▶ What you have to do
Directions for the data below: repeat exactly the lines from the one with "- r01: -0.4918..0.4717" through the one with "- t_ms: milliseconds", both included, and omit all pictures.

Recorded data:
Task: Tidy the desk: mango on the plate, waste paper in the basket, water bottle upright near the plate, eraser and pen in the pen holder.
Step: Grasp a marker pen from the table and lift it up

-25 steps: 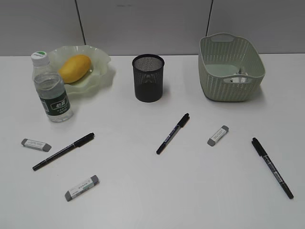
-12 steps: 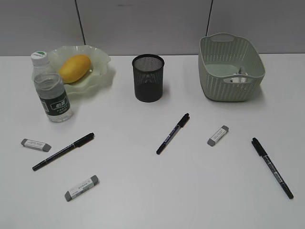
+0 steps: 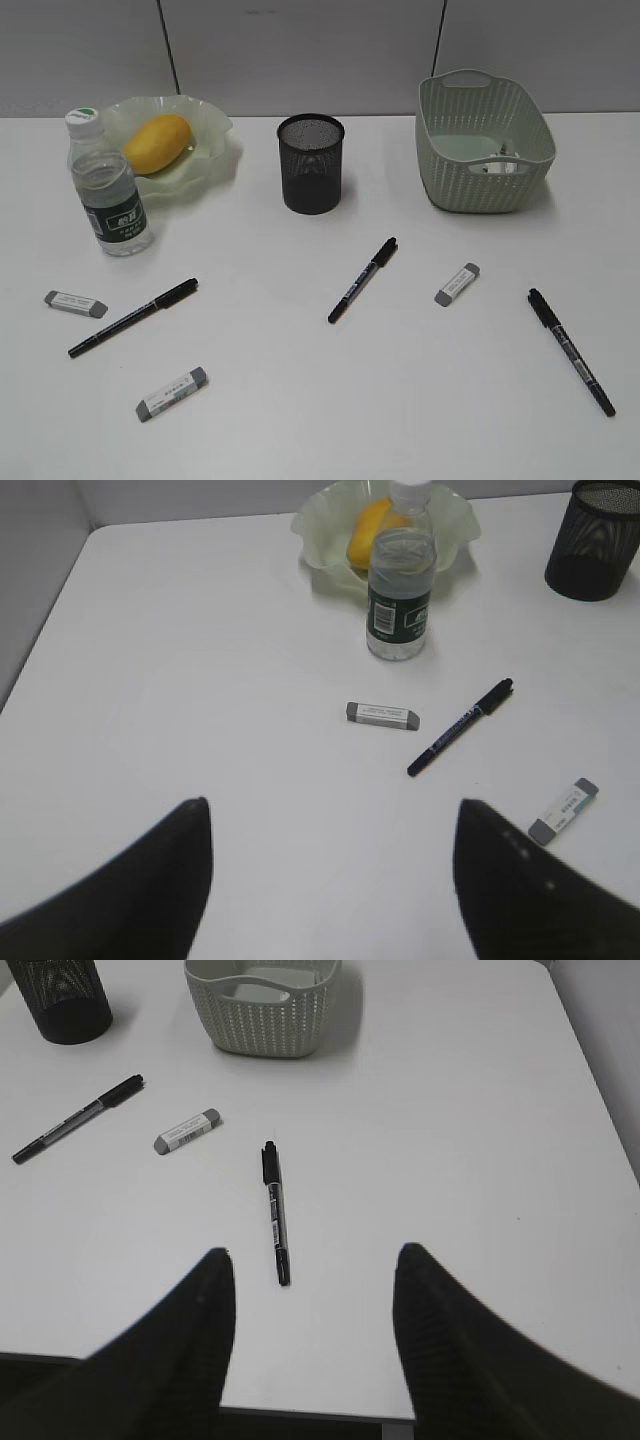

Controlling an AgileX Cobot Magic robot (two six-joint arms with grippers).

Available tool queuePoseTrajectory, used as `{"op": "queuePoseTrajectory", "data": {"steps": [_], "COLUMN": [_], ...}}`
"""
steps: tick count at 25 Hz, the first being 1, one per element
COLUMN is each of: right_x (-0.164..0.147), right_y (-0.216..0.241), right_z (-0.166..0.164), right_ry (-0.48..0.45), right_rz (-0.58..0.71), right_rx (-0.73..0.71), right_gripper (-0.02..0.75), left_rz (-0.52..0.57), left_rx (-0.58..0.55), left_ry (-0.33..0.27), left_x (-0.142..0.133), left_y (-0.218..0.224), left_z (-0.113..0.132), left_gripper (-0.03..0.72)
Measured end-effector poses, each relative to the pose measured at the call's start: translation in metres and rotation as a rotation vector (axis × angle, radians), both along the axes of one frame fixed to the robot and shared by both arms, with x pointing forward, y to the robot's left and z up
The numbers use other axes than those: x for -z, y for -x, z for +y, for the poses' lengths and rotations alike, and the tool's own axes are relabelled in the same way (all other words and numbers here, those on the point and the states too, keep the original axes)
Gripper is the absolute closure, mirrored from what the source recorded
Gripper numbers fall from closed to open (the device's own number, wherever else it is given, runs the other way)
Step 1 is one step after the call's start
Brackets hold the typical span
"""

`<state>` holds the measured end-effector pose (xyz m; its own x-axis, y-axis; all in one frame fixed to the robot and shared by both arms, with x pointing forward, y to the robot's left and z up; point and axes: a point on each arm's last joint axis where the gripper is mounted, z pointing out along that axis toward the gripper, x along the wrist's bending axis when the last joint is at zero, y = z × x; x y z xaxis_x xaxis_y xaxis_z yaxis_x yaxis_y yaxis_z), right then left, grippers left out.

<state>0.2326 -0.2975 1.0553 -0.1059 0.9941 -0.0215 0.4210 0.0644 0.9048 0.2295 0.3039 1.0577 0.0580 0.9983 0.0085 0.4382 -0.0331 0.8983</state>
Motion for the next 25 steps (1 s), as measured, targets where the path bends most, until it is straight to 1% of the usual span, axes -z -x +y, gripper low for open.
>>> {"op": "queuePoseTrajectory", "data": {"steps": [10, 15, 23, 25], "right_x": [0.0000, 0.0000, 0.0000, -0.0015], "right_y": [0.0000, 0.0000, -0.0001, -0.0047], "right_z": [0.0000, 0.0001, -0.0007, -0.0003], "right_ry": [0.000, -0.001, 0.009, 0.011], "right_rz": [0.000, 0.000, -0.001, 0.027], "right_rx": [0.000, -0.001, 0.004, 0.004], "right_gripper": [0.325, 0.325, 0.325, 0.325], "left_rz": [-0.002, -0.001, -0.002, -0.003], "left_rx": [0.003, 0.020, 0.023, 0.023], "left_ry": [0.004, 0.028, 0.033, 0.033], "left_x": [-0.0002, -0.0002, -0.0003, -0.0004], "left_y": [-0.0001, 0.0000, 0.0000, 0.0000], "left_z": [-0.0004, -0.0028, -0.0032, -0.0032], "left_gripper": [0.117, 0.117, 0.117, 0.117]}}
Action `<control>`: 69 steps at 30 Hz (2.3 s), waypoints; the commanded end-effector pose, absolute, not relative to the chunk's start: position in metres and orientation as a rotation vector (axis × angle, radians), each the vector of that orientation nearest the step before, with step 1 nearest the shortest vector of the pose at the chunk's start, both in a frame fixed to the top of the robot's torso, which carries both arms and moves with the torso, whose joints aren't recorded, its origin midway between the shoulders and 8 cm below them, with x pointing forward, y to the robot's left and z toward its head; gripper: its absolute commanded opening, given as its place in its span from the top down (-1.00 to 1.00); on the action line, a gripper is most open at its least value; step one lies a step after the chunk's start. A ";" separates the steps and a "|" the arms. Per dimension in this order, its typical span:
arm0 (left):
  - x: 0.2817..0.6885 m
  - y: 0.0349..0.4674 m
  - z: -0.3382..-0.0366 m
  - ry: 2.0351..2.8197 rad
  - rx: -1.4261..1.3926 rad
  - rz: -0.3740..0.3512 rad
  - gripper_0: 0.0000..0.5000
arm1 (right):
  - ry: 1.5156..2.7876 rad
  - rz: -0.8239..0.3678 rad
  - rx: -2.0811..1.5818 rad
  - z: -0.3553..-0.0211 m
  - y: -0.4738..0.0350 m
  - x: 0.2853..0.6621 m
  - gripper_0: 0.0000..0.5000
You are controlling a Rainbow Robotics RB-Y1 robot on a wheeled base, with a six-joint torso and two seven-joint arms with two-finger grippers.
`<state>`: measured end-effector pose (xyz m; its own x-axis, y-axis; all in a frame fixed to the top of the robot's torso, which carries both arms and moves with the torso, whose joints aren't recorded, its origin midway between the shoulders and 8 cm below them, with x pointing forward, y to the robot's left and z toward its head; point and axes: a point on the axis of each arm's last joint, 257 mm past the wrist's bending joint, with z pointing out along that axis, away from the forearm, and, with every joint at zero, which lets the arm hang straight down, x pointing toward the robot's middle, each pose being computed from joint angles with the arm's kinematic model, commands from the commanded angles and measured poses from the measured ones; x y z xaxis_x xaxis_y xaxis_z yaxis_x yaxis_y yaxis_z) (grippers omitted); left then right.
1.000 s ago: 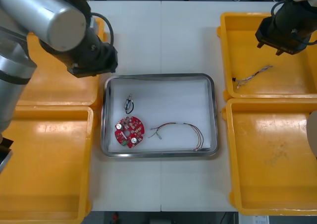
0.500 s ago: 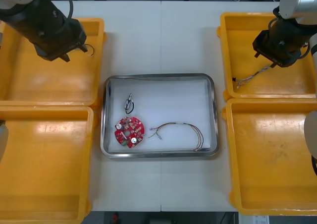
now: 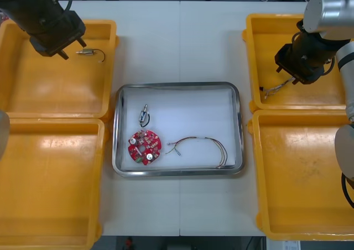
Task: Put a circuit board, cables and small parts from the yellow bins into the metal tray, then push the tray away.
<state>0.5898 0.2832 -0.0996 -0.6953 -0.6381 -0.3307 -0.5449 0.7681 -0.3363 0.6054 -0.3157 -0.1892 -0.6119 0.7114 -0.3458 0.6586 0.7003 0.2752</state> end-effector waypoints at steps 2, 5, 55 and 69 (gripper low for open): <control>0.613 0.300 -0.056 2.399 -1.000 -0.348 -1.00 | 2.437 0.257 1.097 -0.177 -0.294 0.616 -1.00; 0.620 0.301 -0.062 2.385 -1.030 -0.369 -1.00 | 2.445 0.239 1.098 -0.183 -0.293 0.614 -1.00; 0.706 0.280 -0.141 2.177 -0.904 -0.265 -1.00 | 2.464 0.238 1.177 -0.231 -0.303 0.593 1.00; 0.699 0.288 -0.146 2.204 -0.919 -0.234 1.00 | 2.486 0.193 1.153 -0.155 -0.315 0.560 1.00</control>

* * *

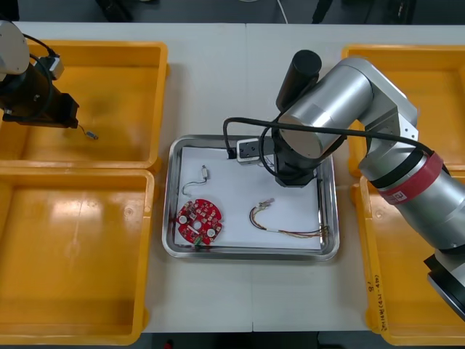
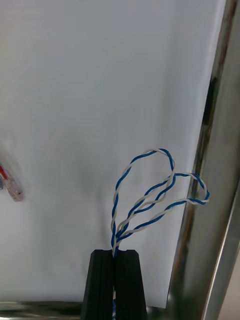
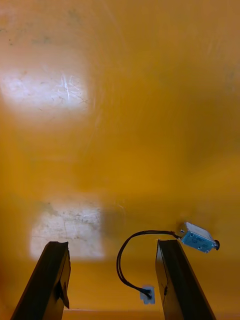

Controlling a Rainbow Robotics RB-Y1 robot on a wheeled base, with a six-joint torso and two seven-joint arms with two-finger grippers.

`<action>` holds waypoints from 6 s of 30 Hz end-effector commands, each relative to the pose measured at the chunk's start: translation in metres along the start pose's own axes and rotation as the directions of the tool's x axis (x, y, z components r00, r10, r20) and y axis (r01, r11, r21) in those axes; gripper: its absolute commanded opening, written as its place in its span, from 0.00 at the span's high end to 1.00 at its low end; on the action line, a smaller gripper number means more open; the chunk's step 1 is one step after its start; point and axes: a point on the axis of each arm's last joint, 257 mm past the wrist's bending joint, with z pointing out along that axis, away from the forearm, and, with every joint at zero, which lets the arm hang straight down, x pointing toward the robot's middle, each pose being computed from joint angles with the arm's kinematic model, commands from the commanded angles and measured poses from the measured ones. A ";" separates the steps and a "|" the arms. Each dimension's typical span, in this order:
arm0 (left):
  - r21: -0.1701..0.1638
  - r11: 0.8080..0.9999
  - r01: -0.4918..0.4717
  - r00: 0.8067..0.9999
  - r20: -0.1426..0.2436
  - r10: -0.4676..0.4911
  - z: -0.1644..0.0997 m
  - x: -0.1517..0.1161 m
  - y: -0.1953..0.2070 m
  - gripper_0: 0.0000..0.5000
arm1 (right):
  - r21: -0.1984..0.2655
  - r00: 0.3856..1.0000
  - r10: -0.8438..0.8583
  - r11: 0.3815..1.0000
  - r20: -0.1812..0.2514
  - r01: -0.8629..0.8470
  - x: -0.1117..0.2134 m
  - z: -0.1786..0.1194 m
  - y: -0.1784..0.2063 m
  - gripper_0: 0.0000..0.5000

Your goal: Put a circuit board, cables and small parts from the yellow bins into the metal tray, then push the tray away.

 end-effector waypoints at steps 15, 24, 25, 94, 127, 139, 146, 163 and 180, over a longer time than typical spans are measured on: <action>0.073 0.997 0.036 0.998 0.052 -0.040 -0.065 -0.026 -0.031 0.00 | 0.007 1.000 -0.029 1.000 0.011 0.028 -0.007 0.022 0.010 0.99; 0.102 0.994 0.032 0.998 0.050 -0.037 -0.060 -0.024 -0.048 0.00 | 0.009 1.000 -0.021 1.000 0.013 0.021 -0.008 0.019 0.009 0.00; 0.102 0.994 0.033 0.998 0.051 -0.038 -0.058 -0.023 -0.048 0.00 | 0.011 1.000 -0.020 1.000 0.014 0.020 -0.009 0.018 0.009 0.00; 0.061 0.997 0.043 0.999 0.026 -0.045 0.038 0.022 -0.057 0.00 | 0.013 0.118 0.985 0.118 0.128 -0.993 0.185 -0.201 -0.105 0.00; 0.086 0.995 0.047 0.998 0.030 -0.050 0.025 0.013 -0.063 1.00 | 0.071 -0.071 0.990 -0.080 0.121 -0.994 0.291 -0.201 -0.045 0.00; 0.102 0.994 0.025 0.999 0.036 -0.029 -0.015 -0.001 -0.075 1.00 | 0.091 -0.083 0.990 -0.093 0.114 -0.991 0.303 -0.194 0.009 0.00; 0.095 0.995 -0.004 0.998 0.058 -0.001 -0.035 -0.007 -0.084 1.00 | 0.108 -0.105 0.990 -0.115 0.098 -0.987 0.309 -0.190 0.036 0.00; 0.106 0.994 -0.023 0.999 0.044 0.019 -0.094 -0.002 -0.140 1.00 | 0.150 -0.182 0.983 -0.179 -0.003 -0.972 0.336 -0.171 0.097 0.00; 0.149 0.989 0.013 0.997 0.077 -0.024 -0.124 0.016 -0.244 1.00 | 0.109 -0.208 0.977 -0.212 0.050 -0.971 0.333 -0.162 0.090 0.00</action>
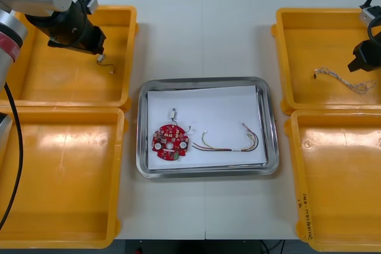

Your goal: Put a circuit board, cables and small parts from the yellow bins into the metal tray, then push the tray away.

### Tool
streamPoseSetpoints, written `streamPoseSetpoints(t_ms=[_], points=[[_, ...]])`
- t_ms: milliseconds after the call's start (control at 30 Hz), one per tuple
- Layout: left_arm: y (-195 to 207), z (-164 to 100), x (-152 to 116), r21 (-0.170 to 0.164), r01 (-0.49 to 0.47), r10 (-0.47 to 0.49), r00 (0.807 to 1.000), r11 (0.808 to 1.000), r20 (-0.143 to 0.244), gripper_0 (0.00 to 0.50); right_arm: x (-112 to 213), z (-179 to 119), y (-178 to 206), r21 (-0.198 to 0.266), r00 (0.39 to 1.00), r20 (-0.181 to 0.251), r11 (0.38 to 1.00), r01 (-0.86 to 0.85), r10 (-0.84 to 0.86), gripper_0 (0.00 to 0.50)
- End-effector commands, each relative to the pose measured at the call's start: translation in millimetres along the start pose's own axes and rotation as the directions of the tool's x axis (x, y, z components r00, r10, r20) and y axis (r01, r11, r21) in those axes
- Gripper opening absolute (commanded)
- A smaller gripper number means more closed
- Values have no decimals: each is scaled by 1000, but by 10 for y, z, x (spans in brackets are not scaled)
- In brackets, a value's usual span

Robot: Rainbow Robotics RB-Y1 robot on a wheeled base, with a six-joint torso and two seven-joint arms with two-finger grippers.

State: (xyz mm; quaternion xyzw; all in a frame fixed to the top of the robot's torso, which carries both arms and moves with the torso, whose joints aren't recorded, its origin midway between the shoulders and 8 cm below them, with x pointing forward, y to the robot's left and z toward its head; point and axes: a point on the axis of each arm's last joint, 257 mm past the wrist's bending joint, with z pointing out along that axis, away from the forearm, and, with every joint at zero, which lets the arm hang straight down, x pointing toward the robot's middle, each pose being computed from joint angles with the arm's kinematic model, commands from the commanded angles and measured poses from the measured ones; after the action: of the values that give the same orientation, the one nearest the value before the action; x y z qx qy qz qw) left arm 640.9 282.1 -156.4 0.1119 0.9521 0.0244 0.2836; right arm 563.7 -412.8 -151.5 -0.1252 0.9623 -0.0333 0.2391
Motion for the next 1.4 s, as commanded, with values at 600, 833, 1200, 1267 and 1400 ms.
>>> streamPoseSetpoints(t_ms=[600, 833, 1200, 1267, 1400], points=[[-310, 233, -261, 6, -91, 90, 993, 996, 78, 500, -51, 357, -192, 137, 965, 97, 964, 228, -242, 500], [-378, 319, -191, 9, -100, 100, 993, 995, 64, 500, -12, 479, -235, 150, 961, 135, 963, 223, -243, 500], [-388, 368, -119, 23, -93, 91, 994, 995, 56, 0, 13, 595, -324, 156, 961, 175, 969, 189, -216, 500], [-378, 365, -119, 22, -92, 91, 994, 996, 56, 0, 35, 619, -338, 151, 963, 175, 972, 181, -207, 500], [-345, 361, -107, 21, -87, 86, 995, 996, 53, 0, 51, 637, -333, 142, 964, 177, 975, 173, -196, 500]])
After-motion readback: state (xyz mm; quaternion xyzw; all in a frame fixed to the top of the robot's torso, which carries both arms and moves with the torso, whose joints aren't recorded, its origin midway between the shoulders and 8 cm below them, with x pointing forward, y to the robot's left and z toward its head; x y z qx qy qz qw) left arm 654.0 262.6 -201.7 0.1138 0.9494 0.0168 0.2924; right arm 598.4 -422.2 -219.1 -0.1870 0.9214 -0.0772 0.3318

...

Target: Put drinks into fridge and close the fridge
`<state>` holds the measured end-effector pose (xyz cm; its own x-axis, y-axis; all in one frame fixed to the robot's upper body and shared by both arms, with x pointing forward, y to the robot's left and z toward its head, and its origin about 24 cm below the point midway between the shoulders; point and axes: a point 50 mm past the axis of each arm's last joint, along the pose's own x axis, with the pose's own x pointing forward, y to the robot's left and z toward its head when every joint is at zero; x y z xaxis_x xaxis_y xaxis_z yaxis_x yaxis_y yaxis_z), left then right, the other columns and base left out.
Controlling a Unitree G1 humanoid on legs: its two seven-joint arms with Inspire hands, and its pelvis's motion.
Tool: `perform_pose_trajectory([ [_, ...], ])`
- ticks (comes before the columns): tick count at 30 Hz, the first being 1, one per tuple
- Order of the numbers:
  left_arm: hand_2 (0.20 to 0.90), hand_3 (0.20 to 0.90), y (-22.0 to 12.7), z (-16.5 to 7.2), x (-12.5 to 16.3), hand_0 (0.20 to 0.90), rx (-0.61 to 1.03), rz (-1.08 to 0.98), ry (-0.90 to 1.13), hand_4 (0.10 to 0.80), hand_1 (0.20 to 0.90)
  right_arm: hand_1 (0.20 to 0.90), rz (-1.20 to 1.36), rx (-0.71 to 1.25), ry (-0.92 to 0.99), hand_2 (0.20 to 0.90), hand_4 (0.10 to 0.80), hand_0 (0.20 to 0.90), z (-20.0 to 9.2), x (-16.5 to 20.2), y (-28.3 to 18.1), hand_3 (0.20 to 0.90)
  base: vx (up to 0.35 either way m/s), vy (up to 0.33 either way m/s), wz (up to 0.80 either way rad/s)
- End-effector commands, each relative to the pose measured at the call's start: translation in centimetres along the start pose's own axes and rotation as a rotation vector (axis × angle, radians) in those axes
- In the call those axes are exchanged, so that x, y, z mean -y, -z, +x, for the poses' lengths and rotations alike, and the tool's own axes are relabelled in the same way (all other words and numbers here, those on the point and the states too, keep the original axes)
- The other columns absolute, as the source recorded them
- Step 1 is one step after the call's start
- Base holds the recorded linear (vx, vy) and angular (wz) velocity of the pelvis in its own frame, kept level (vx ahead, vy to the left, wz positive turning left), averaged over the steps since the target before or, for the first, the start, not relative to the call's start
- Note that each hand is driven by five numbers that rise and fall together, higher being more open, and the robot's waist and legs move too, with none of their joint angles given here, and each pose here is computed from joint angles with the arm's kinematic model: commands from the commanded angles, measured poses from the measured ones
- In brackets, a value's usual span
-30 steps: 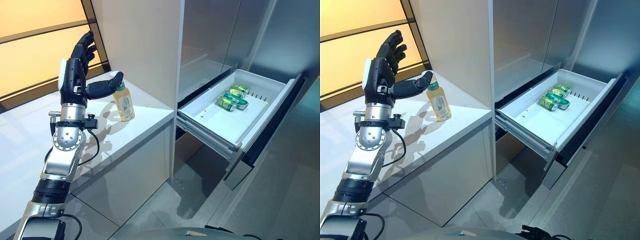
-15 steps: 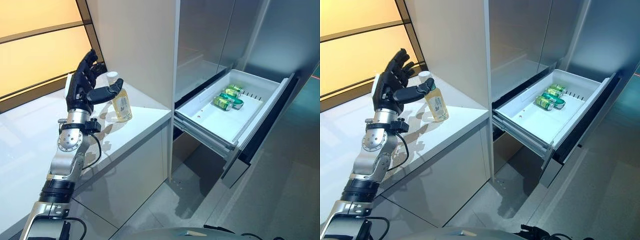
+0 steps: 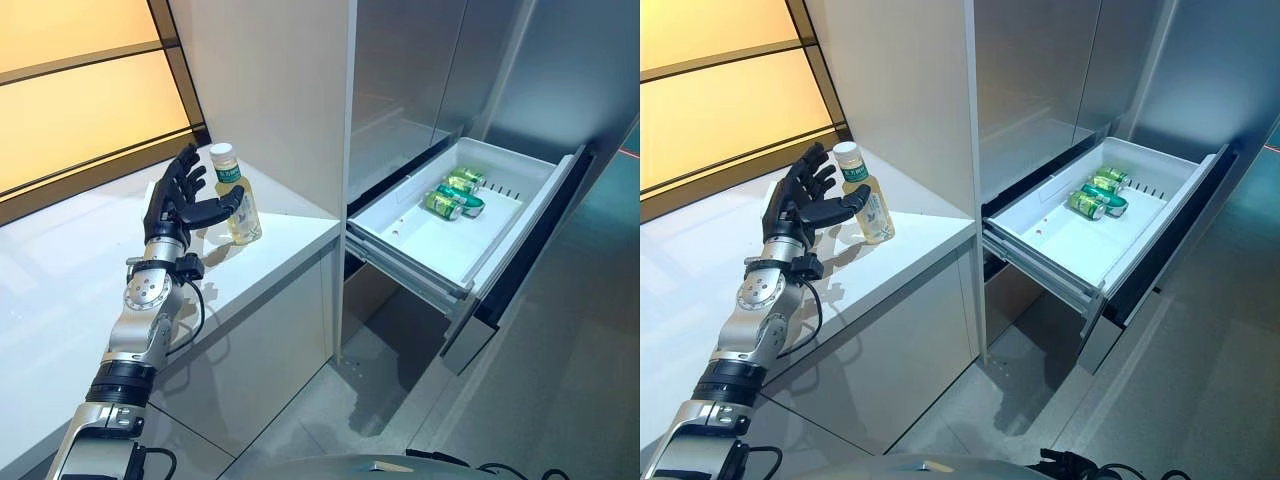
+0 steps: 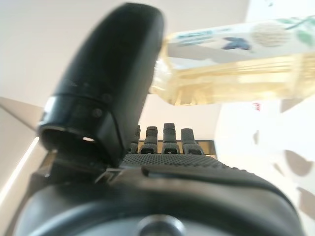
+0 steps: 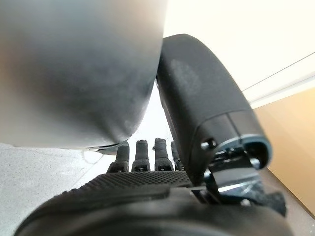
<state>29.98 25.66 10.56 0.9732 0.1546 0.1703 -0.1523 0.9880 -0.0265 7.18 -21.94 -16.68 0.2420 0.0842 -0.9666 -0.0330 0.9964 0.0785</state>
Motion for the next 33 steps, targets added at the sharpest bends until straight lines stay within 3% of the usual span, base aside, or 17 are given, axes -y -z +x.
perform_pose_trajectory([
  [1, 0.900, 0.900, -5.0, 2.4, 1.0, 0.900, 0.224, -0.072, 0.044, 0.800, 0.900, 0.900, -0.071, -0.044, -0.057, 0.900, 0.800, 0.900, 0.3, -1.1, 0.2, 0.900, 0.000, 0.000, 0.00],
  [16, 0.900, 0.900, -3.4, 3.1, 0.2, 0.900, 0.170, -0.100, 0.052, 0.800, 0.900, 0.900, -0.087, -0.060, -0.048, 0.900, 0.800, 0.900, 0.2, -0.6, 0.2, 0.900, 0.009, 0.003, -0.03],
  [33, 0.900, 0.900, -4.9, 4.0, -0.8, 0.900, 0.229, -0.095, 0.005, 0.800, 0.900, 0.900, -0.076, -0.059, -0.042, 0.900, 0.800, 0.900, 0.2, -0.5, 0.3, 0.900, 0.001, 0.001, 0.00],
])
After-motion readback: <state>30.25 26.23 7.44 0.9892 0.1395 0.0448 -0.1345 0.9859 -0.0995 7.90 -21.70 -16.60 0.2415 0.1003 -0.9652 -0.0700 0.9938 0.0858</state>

▶ Answer for the task
  - r01: -0.4918..0.4717
  - r00: 0.8067..0.9999
  - r20: -0.1426..0.2436
  - r10: -0.4676..0.4911
  - z: -0.1644..0.0997 m
  - x: -0.1517..0.1161 m
  - y: -0.1953..0.2070 m
  - gripper_0: 0.0000..0.5000
arm1 (right):
  - r21: -0.1984..0.2655
  - r00: 0.3856..1.0000
  - r10: -0.8438..0.8583
  - r11: 0.3815..1.0000
  - r20: -0.1812..0.2514
  - r01: -0.8629..0.8470
  - x: -0.1117..0.2134 m
  - z: -0.1786..0.1194 m
  - y: -0.1784..0.2063 m
  - gripper_0: 0.0000..0.5000

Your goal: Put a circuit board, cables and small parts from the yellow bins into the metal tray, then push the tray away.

 end-effector waypoints at steps 15, 24, 25, 94, 127, 139, 146, 163 and 180, over a longer time than typical spans are measured on: <action>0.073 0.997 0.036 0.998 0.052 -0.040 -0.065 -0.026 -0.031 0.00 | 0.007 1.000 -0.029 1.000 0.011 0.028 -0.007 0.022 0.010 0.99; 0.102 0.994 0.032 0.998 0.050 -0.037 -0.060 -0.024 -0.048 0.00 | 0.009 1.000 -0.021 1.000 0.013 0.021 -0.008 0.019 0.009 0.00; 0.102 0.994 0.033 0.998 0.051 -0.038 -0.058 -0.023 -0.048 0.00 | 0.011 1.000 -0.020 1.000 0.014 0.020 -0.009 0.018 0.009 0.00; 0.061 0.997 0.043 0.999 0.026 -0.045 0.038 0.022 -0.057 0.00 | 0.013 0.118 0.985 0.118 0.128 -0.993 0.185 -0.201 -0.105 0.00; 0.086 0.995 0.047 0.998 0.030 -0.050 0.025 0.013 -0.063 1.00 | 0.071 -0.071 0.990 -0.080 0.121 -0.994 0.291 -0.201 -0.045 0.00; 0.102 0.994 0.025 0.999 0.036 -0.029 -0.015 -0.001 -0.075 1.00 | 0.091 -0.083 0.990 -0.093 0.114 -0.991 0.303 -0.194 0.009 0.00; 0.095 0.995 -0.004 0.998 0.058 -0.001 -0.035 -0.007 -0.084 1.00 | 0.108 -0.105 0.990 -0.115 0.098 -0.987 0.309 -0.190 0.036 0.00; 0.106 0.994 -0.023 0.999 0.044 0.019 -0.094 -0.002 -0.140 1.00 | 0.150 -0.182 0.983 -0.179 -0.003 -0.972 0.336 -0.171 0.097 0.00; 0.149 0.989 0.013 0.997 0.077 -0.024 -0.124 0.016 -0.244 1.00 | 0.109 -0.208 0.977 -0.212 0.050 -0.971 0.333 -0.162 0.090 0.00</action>

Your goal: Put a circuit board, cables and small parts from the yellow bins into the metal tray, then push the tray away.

### Tool
streamPoseSetpoints, written `streamPoseSetpoints(t_ms=[_], points=[[_, ...]])`
- t_ms: milliseconds after the call's start (control at 30 Hz), one per tuple

A complete answer has now been given to the exercise.